Segment Open

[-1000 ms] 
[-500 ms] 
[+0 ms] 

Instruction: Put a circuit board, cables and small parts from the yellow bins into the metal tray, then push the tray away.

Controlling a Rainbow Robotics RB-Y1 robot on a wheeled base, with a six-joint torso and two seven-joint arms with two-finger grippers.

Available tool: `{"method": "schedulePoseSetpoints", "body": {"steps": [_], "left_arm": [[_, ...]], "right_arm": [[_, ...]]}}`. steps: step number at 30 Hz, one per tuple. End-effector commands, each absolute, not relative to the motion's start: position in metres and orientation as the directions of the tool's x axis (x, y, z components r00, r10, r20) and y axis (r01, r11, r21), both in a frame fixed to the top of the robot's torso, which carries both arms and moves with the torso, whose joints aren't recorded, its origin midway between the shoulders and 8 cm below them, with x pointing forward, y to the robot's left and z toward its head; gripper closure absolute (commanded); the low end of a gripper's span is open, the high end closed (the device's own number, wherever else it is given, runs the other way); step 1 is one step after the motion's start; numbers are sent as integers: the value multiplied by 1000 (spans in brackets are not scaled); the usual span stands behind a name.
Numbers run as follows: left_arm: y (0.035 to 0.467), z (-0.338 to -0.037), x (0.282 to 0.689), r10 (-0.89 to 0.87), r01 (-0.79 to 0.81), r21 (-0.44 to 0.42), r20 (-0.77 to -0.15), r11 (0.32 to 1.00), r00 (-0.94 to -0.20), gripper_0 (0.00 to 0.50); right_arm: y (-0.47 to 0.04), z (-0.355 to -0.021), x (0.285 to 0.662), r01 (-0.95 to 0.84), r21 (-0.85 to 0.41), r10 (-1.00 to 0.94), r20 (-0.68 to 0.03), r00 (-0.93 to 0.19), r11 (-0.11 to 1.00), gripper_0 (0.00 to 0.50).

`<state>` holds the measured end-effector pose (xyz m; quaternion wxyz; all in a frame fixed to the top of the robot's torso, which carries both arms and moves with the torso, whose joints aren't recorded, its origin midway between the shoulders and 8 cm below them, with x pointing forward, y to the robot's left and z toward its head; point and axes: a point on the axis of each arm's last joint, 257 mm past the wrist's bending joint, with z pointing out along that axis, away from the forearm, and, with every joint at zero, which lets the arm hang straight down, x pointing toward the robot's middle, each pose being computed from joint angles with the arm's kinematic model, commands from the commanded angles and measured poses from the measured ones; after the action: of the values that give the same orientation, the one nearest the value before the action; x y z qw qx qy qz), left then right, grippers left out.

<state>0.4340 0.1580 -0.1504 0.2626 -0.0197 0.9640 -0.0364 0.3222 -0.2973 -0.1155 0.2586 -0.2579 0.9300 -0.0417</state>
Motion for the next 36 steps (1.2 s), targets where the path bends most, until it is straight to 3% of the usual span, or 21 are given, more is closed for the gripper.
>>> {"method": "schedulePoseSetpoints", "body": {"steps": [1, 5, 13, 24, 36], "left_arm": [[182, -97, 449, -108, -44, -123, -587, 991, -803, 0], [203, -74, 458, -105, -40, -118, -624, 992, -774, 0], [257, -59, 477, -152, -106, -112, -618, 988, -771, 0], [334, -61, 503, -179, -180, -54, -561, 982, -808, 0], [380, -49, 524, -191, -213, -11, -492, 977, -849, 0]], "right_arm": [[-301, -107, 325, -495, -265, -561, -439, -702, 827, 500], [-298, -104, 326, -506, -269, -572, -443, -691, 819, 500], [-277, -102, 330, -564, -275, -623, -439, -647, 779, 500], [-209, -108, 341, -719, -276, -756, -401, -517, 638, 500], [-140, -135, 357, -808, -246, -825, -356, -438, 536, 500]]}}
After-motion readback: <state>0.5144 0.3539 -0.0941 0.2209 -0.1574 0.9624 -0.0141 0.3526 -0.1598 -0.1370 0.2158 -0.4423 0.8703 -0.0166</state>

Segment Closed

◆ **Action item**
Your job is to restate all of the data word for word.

◆ **Exercise result**
[-1000 ms] 
[-500 ms] 
[+0 ms] 

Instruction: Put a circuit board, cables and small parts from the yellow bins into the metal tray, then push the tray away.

Controlling a Rainbow Robotics RB-Y1 robot on a wheeled base, with a six-joint torso and two seven-joint arms with two-finger grippers.

Available tool: `{"method": "schedulePoseSetpoints", "body": {"steps": [_], "left_arm": [[_, ...]], "right_arm": [[_, ...]]}}`. steps: step number at 30 Hz, one per tuple. End-effector commands, each absolute, not relative to the motion's start: position in metres and orientation as the directions of the tool's x axis (x, y, z components r00, r10, r20) and y axis (r01, r11, r21), both in a frame fixed to the top of the robot's torso, which carries both arms and moves with the torso, whose joints aren't recorded, its origin midway between the shoulders and 8 cm below them, with x pointing forward, y to the robot's left and z toward its head; gripper closure absolute (commanded); the low end of a gripper's span is open, the high end closed (the device's own number, wherever else it is given, runs the other way); step 1 is one step after the motion's start; numbers are sent as integers: the value multiplied by 1000 (spans in brackets are not scaled); the usual span stands behind a name.
Numbers run as follows: left_arm: y (0.035 to 0.467), z (-0.338 to -0.037), x (0.282 to 0.689), r10 (-0.89 to 0.87), r01 (-0.79 to 0.81), r21 (-0.44 to 0.42), r20 (-0.77 to -0.15), r11 (0.32 to 1.00), r00 (-0.94 to -0.20), gripper_0 (0.00 to 0.50); right_arm: y (-0.47 to 0.04), z (-0.355 to -0.021), x (0.285 to 0.662), r01 (-0.95 to 0.84), r21 (-0.85 to 0.41), r10 (-1.00 to 0.94), r20 (-0.68 to 0.03), r00 (-0.93 to 0.19), r11 (-0.11 to 1.00), gripper_0 (0.00 to 0.50).

`<state>` holds the measured end-effector pose (xyz m; quaternion wxyz; all in a frame fixed to the top of the robot's torso, which carries both arms and moves with the torso, whose joints aren't recorded, its origin midway between the shoulders and 8 cm below them, with x pointing forward, y to the robot's left and z toward its head; point and axes: a point on the axis of each arm's last joint, 257 mm past the wrist's bending joint, with z pointing out along that axis, away from the forearm, and, with every joint at zero, which lets the arm hang straight down, x pointing toward the robot's middle, each pose being computed from joint angles with the arm's kinematic model, commands from the commanded angles and measured poses from the measured ones; after the action: of the values that give the same orientation, the one nearest the value before the action; x y z qw qx qy qz), left then right, grippers left out.

<state>0.4340 0.1580 -0.1504 0.2626 -0.0197 0.9640 -0.0364 0.3222 -0.2973 -0.1155 0.2586 -0.2579 0.9300 -0.0417</state>
Motion for the next 36 steps (1.2 s), targets where the path bends most, until it is straight to 3% of the usual span, or 21 are given, more is closed for the gripper.
>>> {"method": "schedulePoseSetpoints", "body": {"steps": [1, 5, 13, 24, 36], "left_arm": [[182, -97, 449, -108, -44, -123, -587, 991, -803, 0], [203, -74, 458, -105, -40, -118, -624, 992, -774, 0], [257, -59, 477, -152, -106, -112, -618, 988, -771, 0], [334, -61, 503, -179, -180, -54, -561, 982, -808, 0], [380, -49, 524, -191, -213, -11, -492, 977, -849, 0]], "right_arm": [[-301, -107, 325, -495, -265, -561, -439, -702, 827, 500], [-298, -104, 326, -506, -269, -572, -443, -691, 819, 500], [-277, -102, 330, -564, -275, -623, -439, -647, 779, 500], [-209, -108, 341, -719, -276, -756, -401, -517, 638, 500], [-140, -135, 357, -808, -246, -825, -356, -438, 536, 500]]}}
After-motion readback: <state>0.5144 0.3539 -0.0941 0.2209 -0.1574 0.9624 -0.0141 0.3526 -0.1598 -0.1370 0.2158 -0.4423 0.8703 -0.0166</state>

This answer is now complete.